EXERCISE DESCRIPTION:
Report each line of the data that includes the word "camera".

Start of DATASET CONTENT

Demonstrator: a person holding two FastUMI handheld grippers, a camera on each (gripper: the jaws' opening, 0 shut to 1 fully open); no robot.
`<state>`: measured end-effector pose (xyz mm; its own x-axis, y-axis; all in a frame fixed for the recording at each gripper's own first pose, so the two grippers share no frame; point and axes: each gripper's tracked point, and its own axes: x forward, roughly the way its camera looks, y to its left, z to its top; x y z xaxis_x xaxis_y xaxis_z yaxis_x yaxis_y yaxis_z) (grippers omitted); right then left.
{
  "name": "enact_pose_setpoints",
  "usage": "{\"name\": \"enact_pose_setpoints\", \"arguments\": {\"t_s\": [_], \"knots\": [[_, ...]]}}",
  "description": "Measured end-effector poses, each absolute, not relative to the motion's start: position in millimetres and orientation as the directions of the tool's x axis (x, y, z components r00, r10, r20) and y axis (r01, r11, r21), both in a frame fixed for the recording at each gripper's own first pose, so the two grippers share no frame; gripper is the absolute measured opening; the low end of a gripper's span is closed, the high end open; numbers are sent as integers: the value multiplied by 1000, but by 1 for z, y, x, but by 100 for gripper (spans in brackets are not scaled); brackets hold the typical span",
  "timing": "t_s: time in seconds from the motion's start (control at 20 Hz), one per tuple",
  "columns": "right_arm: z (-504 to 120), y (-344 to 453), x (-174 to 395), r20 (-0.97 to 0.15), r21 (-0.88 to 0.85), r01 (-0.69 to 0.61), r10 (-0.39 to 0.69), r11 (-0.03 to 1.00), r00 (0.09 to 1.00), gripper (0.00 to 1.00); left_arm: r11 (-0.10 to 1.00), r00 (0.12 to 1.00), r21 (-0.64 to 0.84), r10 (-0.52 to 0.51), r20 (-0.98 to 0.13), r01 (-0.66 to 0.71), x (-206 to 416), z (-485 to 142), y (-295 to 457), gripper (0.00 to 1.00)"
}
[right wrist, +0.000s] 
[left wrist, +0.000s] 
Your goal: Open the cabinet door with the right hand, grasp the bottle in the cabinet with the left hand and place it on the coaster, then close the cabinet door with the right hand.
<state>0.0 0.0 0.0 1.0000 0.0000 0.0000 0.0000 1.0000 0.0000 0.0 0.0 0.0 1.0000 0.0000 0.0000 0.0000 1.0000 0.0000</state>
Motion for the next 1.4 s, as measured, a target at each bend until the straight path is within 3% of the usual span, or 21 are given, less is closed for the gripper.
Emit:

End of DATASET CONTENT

EXPECTED OUTPUT:
Demonstrator: a person holding two FastUMI handheld grippers, a camera on each (gripper: the jaws' opening, 0 shut to 1 fully open); no robot.
`<state>`: measured end-effector pose (xyz mm; its own x-axis, y-axis; all in a frame fixed for the recording at each gripper's own first pose, so the two grippers share no frame; point and axes: each gripper's tracked point, and its own axes: x forward, roughly the way its camera looks, y to its left, z to its top; x y z xaxis_x xaxis_y xaxis_z yaxis_x yaxis_y yaxis_z) (grippers omitted); right then left.

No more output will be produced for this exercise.